Exercise
First find the line with "Picture size 453" in the entries below, then set down exactly every line through the line with "Camera: 445 x", that line included.
━━ Source records
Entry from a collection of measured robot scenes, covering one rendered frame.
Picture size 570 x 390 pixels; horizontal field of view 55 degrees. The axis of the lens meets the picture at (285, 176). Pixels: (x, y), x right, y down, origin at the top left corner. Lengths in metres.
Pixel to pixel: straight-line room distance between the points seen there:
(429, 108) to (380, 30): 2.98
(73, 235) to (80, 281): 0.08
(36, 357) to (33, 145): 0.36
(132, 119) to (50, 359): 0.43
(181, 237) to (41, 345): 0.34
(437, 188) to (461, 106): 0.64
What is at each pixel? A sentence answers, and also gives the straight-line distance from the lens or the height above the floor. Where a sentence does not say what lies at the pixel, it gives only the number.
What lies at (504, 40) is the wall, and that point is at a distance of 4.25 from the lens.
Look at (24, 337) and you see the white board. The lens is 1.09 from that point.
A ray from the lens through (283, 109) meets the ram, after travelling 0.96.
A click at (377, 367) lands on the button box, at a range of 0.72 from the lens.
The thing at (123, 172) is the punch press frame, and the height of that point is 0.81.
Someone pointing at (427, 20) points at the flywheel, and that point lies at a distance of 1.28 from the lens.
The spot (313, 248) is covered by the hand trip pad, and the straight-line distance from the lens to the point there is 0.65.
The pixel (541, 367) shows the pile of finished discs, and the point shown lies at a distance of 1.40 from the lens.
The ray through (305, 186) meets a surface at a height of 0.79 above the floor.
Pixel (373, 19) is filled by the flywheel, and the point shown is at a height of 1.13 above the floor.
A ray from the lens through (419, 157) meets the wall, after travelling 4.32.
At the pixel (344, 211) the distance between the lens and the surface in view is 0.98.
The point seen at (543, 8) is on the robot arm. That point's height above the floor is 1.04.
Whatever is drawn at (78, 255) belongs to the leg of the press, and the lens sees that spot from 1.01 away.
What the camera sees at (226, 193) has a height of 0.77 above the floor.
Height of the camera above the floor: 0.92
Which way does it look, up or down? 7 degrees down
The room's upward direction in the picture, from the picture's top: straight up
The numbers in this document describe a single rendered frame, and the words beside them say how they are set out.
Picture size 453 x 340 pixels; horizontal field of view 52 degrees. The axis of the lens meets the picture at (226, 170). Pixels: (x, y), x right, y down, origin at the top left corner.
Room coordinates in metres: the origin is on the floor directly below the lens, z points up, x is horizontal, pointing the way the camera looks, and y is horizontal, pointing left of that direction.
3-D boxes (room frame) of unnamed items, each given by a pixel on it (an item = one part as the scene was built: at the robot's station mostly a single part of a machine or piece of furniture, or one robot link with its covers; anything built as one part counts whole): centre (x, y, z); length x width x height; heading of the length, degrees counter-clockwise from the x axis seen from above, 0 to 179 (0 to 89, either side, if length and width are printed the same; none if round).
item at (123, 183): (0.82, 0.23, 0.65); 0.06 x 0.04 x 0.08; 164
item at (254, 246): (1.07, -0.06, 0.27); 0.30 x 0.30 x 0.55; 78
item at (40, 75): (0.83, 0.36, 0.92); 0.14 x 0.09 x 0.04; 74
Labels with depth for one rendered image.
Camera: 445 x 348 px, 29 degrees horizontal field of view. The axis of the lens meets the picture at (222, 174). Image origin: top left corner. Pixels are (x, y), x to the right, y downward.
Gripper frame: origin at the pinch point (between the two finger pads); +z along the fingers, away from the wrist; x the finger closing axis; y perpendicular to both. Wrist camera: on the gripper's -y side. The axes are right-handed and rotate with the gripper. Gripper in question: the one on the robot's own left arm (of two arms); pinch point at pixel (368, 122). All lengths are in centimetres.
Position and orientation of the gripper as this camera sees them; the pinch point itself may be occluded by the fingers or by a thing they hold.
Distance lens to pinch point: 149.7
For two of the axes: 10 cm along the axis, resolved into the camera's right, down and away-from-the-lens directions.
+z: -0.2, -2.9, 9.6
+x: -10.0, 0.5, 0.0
━━━━
Exercise result
Picture size 453 x 340 pixels; horizontal field of view 52 degrees. The axis of the lens meets the picture at (226, 170). Pixels: (x, y), x right, y down, origin at the top left corner.
Room coordinates in metres: the origin is on the floor directly below the lens, z points up, x is horizontal, pointing the way the camera looks, and y is horizontal, pointing left of that direction.
3-D boxes (room frame) of unnamed items, each given by a pixel on it (an item = one part as the scene was built: at the robot's station mostly a single part of a machine or piece of furniture, or one robot link with its covers; anything built as one part counts whole): centre (x, y, z); length x width x height; heading of the length, degrees counter-clockwise from the x axis seen from above, 0 to 179 (0 to 89, either side, if length and width are printed the same; none if round).
item at (123, 183): (0.82, 0.23, 0.65); 0.06 x 0.04 x 0.08; 164
item at (254, 246): (1.07, -0.06, 0.27); 0.30 x 0.30 x 0.55; 78
item at (40, 75): (0.83, 0.36, 0.92); 0.14 x 0.09 x 0.04; 74
Labels with depth for one rendered image.
Camera: 445 x 348 px, 29 degrees horizontal field of view. The axis of the lens meets the picture at (222, 174). Image origin: top left corner. Pixels are (x, y), x to the right, y downward.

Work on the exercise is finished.